ACTION ITEM
Working from the records below, repeat exactly the lines starting at the line that contains "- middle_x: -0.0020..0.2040" and ending at the line that contains "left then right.", inclusive.

--- START ---

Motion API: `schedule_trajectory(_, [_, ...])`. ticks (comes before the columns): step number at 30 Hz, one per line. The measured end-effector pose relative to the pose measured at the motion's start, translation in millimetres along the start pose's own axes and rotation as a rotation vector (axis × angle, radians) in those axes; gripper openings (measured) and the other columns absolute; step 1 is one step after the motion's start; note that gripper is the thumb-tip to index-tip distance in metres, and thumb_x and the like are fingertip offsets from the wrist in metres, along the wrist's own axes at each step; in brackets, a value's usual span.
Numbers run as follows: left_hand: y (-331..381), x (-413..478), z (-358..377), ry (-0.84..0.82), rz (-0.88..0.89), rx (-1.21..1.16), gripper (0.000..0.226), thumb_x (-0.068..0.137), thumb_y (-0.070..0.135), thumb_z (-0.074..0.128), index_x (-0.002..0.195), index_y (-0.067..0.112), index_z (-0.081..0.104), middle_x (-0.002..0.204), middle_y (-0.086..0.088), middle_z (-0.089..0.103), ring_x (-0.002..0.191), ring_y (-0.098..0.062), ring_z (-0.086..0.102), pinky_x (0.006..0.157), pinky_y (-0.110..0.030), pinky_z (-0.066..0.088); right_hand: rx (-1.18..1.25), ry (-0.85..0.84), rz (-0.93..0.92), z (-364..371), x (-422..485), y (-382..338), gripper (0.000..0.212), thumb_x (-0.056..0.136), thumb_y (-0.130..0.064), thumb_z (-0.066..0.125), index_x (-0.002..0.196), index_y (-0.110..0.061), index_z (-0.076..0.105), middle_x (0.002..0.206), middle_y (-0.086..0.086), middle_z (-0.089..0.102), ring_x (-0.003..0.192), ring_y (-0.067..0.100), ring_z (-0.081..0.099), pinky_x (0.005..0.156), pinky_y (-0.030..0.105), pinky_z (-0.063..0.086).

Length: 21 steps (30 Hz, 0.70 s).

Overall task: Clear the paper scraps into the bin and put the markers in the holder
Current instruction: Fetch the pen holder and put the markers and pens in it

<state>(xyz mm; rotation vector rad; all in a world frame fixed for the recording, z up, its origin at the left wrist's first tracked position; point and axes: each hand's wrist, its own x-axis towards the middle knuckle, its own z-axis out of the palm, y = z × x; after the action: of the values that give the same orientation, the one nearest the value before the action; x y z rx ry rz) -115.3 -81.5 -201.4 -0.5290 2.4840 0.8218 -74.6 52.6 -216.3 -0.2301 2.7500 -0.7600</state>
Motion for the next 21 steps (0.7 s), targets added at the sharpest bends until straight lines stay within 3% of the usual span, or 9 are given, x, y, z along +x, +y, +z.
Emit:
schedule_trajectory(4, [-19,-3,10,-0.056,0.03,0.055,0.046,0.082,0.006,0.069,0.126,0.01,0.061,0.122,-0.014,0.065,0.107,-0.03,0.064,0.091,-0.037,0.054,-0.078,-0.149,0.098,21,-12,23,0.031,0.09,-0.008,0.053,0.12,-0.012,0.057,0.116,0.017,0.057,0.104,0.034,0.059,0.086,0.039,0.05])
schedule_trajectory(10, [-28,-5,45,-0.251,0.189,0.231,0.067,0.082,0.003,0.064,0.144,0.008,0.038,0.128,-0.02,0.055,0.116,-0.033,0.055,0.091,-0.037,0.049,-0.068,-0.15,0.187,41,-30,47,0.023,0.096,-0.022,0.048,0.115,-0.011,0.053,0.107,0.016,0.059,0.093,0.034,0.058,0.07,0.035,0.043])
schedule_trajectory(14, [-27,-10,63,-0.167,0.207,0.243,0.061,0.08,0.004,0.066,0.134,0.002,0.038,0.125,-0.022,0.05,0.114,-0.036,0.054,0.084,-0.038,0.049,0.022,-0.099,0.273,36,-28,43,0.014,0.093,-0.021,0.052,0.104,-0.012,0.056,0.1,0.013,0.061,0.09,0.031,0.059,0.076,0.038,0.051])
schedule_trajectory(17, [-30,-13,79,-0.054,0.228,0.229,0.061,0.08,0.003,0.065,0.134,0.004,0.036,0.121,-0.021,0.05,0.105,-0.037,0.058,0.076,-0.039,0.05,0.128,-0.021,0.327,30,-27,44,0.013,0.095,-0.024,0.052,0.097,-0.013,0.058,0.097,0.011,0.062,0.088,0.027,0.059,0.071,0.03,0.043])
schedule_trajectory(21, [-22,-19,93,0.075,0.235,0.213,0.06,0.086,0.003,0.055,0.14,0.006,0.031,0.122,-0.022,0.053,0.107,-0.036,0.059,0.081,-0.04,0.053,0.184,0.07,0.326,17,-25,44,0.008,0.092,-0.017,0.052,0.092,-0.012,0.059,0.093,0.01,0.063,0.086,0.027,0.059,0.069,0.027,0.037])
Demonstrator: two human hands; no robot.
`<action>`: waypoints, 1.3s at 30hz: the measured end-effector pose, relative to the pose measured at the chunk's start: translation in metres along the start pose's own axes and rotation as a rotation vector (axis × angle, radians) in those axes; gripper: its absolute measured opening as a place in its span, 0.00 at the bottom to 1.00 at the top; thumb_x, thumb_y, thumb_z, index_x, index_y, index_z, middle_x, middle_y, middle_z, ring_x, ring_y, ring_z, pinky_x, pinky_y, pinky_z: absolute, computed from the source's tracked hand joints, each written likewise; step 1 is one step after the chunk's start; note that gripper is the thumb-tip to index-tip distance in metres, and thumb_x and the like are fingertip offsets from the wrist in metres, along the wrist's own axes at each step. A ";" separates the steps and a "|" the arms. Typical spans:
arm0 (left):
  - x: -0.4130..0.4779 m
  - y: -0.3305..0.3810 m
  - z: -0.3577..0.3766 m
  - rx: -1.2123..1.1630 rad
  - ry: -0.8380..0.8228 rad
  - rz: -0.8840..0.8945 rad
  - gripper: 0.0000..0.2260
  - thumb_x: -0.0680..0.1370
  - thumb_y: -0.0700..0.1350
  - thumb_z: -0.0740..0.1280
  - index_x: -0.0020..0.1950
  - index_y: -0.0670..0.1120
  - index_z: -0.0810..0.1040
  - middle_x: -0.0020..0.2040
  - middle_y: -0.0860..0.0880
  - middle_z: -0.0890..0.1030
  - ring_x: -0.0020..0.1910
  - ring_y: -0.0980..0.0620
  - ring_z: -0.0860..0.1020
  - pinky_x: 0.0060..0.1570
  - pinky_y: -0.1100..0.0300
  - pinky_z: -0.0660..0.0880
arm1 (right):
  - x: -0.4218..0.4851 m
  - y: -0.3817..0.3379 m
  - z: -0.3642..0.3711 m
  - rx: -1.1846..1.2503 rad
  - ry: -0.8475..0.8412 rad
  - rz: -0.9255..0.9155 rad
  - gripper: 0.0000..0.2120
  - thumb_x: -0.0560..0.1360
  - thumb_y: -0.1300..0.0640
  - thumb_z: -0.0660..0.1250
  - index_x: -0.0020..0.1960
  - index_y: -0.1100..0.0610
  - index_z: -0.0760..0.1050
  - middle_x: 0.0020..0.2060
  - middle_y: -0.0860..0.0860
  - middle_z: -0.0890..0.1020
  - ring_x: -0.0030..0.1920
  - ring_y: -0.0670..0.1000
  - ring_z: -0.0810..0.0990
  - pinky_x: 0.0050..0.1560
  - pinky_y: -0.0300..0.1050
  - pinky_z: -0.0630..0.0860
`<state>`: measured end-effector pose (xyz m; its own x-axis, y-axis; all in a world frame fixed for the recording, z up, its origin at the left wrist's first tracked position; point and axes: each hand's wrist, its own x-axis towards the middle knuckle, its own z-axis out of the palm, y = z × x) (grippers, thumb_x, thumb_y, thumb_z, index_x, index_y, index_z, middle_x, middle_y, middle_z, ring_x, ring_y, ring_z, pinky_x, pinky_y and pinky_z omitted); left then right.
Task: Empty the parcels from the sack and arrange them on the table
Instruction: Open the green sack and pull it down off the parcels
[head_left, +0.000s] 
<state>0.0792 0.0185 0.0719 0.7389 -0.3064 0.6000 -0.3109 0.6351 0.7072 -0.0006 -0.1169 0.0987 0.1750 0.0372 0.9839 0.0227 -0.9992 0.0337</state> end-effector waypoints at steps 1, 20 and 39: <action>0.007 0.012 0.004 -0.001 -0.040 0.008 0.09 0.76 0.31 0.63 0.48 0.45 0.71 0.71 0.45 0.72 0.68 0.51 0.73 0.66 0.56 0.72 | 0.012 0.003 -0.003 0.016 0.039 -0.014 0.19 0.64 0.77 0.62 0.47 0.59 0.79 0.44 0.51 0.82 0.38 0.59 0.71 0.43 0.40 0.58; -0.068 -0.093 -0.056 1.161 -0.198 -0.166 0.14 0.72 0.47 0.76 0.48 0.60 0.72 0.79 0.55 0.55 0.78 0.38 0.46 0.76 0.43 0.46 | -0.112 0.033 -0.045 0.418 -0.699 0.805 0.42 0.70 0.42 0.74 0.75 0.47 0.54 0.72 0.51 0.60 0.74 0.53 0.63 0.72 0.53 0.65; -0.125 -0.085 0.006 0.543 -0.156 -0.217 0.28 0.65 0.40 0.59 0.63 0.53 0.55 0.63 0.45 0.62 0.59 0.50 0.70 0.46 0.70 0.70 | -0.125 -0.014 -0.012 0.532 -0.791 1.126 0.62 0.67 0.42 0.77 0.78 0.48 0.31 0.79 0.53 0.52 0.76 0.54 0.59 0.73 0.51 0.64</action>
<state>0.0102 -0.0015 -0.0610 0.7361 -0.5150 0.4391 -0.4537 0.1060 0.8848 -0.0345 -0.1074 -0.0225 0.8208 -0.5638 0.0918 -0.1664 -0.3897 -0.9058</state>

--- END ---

SOLUTION TO THE EXERCISE
  - middle_x: -0.0020..0.2040
  - middle_y: -0.0860..0.0880
  - middle_z: -0.0890..0.1030
  - ring_x: -0.0020..0.1910
  - ring_y: -0.0980..0.0620
  - ring_z: -0.0860..0.1020
  - pinky_x: 0.0060..0.1570
  - pinky_y: -0.1100..0.0300
  - pinky_z: -0.0660..0.0880
arm1 (right):
  - x: -0.4218..0.4851 m
  - y: -0.3817..0.3379 m
  - z: -0.3642..0.3711 m
  - rx: -1.1846..1.2503 rad
  - ry: -0.8475..0.8412 rad
  - rz: -0.9255..0.9155 rad
  - gripper: 0.0000..0.2120
  - thumb_x: -0.0560..0.1360
  - thumb_y: -0.1300..0.0640
  - thumb_z: -0.0660..0.1250
  - index_x: -0.0020..0.1960
  - index_y: -0.1100..0.0610
  - index_z: -0.0760..0.1050
  - middle_x: 0.0020..0.2060
  - middle_y: -0.0860..0.0860
  - middle_z: -0.0890..0.1020
  - ring_x: -0.0030..0.1920
  - ring_y: -0.0670..0.1000
  - ring_z: -0.0810..0.0990
  - pinky_x: 0.0050..0.1560
  - pinky_y: -0.0300..0.1050
  - pinky_z: -0.0630..0.0860
`<state>`: measured end-effector pose (xyz m; its own x-axis, y-axis; all in a world frame fixed for the recording, z up, its origin at the left wrist's first tracked position; point and axes: each hand's wrist, its own x-axis towards the middle knuckle, its own z-axis out of the palm, y = z × x) (grippers, thumb_x, thumb_y, thumb_z, index_x, index_y, index_z, middle_x, middle_y, middle_z, ring_x, ring_y, ring_z, pinky_x, pinky_y and pinky_z omitted); left then right.

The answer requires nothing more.